I enjoyed Adam Gopnik, the New Yorker writer, last night on Charlie Rose to eulogize J. D. Salinger, even though Gopnik is sometimes so articulate as to be glib; he churns out those complete-sentence responses like an eager-to-please student. I like him okay, but I’m not a huge fan.
I enjoy his talking about writers, however, because he expresses his admiration without envy or back-handed compliments. He really loves Salinger’s work and reminded me how good the stories are. I’d forgotten how much I liked the Glass family.
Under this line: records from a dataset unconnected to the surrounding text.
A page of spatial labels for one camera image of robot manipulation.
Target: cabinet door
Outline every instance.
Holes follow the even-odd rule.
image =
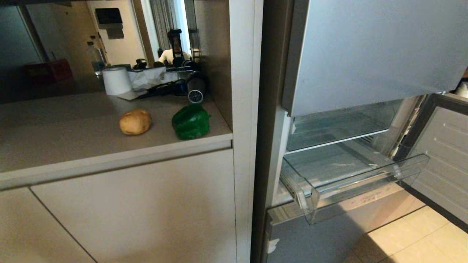
[[[32,189],[99,263],[236,261],[232,149]]]
[[[94,262],[26,188],[0,192],[0,262]]]

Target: water bottle
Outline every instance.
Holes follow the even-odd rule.
[[[104,58],[102,57],[101,50],[94,46],[94,42],[88,42],[88,48],[86,49],[91,65],[93,66],[95,75],[102,75],[102,70],[106,68]]]

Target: refrigerator door panel
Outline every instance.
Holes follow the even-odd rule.
[[[455,88],[465,0],[297,0],[282,106],[290,116]]]
[[[413,183],[423,199],[429,199],[458,226],[468,223],[468,99],[457,95],[432,95],[415,128],[404,142],[430,156]],[[403,158],[404,152],[398,153]]]

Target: beige countertop
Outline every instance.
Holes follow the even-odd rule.
[[[0,105],[0,189],[4,180],[64,169],[119,161],[164,151],[232,139],[215,103],[202,105],[210,131],[195,140],[177,138],[172,116],[188,105],[186,97],[152,97],[128,102],[103,92],[68,95]],[[126,111],[150,112],[153,125],[137,136],[124,135],[118,125]]]

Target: toilet paper roll
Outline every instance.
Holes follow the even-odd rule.
[[[107,95],[119,95],[132,89],[132,83],[124,67],[106,68],[102,71]]]
Then today, I saw online that Gopnik had made a similar appearance when John Updike died, and I watched it. Again, he was articulate, generous, and smart in his assessment of Updike’s brilliance.
Here’s my complaint, though. In both appearances, two hours of high-falutin’ talk about “American literature” or even just “literature,” Gopnik and Mr. Rose made mention of only one woman: Virginia Woolf. Also, in passing, Jane Austen, but only because Woolf herself referred to Austen in A Room of One’s Own.
I wasn’t even noticing all this white-maleness at first. (See “Ten Bests” post, below, in a similar vein.) But when Gopnik praised Salinger’s pitch-perfect ear for the American idiom (more acute, he said, than any other writer), I thought, “What about Eudora Welty?” and realized that she’s always left out of these conversations.
Not so Sinclair Lewis, Hemingway, Pound, Fitzgerald, William Dean Howells, Twain, James Joyce, Phillip Roth…Dozens of writers’ names tripped off Gopnik’s tongue, lots of references to tradition and style and language and the rest, but nary a reference to Toni Morrison, Edith Wharton, Joyce Carol Oates, Willa Cather, Alice Munro (okay, she’s Canadian, but still), or my beloved Welty. And no mention, while we’re at it, of James Baldwin or Ralph Ellison or Richard Wright.
Like so many “bests” lists, like so many such discussions, this conversation proceeded as though only white men write books. Gopnik and Rose are, I’m sure, well-intentioned men who realize the significance of the women’s movement and the civil-rights movement. They just forget, sometimes, that women and black people exist.